Speaker
Description
The supermassive black hole (SMBH) binary systems are important for testing the models of SMBH formation, comparing the physics of SMBH merging to gravitational wave (GW) detection, and determining the stochastic GW background at low frequencies, just to name a few.
We present an overview of current efforts on combining information from complementary techniques to detect close binary supermassive black holes (CB-SMBH, components bound in a Keplerian pair at mutual distances of less than 0.1 pc). This topic has typically been driven by theoretical work, but in recent years it has also generated interest in observational astronomy.

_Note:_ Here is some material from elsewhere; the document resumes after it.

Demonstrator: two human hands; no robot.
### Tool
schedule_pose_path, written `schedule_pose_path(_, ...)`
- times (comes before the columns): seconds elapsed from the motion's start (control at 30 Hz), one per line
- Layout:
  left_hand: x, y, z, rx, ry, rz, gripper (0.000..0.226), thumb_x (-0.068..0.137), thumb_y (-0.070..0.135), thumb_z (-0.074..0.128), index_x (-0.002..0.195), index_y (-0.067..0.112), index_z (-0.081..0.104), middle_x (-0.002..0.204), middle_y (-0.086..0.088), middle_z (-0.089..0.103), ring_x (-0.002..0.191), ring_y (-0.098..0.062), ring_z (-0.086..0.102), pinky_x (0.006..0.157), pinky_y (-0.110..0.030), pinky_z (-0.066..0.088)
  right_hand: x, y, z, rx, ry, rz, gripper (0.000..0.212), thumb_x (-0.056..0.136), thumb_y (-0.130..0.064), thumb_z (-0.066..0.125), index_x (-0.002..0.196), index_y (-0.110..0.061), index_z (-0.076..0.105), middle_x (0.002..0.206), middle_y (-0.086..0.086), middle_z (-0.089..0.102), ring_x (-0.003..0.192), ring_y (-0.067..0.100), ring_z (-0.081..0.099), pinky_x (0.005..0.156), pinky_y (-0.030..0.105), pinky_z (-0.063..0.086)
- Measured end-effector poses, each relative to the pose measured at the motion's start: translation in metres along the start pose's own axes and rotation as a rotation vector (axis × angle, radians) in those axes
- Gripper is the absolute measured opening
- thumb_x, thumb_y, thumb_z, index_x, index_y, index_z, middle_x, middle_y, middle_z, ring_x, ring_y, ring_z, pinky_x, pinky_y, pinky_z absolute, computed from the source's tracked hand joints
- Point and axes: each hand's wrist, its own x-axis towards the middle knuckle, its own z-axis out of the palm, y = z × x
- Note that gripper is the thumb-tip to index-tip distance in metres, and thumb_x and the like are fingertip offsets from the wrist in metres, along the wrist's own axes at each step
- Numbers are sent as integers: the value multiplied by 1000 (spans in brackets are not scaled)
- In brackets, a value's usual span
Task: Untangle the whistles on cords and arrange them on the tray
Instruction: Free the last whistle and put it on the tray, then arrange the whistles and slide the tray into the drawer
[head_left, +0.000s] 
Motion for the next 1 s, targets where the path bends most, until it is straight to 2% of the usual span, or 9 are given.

A variety of parameters influence CB-SMBH observability, the bulk of which are dictated by the system's evolutionary stage. Throughout electromagnetic domains, samples of dual SMBH systems separated by kiloparsecs to hundreds of parsecs have been detected. Nevertheless, the evidence is not as obvious at subparsec scales due to a lack of instrumental resolution to separate the binary components features in highly dimensional observability space.
Moreover, a binary SMBH ensemble should provide a stochastic gravitational wave (GW) background with a distinct strain form. The Pulsar Timing Array (PTA) might resolve massive or nearby SMBH binaries from the GW background, but only during the early inspiral stage of a binary merger, in addition to supplying GW information for the ensemble of binary systems.
Thus, to expand the explored parameter space of CB-SMBHs and follow them up with coming nano-Hz GW interferometers (or PTA), we should employ all available time domain observations to identify the physical parameters of CB-SMBHs and noteworthy candidates.
Using time domain data sets collected over several techniques, rather than just one, should enhance the amount and quality of information on the observed object. Even if one of the data sets is far more inaccurate than the other, this is supposed to be true.
Given the increasing amount of data from already existing and future large sky surveys, as well as the growing population of high resolution imaging tools capable of scanning individual objects with ever-sharper vision, the combined information from these advanced techniques has the potential to uncover a substantial portion of CB-SMBH candidates.